- [Try it]:
In the listing that follows, count each line where the word "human" appears; write nothing but the count.

- [Records supplied]:
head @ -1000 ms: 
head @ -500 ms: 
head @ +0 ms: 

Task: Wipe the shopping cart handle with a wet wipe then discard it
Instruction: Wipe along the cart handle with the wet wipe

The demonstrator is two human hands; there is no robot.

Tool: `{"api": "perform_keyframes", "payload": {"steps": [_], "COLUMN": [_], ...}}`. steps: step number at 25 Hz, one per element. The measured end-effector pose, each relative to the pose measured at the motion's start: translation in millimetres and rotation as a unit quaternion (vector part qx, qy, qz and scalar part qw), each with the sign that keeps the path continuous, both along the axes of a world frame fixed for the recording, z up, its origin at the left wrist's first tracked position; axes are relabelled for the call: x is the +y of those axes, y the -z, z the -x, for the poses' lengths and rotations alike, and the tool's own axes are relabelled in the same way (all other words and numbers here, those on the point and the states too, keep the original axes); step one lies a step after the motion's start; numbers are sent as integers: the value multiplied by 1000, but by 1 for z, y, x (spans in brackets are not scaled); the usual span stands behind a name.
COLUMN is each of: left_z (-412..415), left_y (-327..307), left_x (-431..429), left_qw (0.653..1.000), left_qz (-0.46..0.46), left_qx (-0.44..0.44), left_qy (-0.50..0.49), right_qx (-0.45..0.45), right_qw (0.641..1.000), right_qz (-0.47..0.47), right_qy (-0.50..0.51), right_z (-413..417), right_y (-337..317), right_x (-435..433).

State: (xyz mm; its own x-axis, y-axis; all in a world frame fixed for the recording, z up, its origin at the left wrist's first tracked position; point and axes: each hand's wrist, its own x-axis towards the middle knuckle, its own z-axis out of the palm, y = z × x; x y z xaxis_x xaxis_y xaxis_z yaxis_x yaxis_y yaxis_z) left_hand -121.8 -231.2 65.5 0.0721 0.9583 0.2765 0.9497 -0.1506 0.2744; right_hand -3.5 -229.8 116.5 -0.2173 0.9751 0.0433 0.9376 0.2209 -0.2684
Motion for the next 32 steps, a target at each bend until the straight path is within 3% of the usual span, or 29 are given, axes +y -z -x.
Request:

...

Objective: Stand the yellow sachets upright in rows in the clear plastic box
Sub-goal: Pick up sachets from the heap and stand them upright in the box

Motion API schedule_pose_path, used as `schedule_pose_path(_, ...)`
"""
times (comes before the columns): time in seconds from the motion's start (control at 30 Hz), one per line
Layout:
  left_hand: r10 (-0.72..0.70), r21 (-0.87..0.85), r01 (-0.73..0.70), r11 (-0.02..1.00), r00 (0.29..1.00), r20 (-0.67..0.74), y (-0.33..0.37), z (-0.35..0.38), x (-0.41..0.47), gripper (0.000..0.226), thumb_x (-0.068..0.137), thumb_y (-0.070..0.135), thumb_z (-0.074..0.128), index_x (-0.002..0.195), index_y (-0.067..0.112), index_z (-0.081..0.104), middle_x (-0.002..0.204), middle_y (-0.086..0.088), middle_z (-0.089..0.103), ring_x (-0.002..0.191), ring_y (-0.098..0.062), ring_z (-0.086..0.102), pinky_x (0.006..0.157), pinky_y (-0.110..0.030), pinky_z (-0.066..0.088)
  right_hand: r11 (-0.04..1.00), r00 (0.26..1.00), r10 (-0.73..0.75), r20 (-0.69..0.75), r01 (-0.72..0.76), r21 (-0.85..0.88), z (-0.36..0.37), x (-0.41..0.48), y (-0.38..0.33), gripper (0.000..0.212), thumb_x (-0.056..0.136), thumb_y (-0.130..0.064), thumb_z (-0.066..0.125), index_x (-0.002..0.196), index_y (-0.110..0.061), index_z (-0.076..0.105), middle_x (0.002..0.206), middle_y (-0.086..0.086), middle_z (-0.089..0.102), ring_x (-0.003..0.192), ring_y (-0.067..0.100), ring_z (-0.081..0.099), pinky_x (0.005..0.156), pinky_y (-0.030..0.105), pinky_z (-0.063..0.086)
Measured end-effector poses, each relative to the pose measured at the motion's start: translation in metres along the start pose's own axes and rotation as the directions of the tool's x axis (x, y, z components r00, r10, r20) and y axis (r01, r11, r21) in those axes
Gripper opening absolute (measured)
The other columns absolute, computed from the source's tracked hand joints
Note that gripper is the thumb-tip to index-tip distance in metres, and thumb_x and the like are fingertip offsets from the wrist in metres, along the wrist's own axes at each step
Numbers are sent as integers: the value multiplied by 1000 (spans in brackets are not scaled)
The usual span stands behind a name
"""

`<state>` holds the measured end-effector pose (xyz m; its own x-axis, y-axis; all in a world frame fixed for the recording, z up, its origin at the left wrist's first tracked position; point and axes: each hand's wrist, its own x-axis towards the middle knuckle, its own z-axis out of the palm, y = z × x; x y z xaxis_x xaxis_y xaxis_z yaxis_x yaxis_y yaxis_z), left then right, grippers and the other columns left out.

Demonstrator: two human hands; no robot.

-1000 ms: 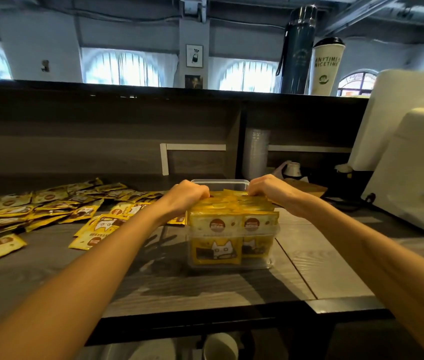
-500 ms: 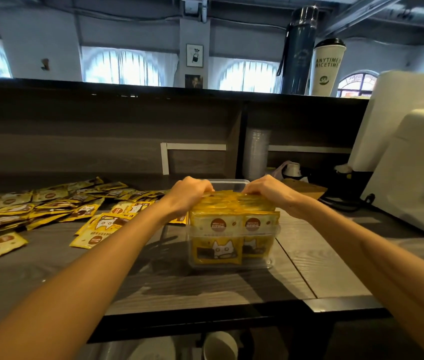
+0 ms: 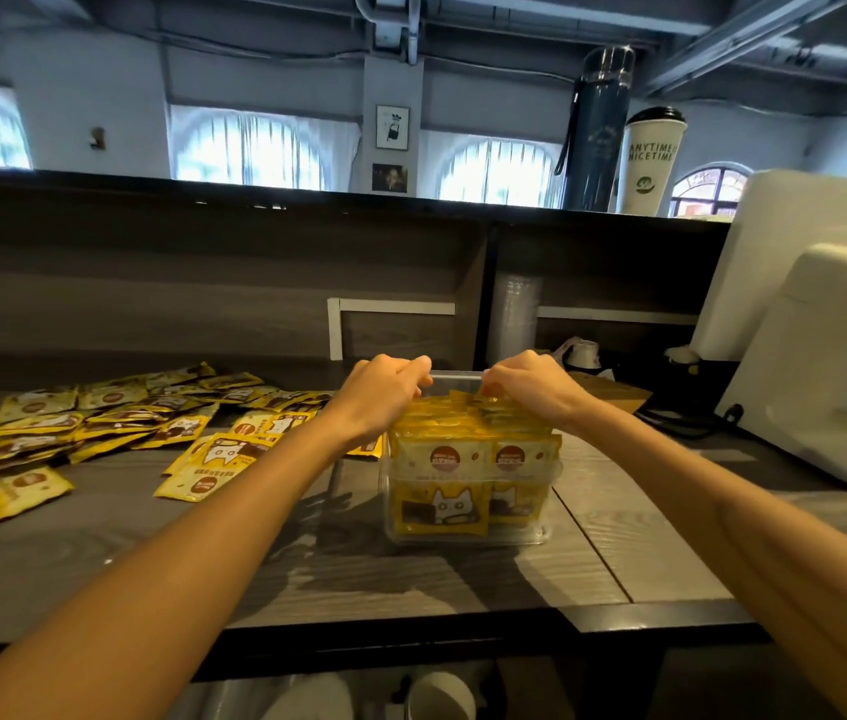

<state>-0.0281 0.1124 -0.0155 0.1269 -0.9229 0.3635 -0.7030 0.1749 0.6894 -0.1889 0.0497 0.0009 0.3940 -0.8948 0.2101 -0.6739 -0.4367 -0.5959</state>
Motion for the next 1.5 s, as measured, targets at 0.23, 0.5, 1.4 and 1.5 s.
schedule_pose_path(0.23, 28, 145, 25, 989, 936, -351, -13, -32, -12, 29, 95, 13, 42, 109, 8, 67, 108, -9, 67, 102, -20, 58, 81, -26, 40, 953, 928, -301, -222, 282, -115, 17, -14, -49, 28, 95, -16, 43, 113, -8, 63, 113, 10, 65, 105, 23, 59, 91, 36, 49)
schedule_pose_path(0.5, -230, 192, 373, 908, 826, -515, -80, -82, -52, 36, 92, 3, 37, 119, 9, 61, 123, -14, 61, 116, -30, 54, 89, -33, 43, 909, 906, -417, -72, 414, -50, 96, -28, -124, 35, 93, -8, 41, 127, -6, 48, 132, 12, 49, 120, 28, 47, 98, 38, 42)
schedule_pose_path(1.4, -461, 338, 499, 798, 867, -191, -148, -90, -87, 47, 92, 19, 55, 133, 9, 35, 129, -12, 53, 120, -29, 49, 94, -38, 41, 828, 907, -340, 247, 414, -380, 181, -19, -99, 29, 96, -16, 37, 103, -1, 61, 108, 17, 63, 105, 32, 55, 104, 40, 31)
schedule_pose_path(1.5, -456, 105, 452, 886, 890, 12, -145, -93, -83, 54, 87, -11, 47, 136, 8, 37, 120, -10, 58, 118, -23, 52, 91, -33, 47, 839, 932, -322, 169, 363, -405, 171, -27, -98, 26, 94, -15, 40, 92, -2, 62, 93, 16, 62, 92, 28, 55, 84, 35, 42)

- [Response]:
2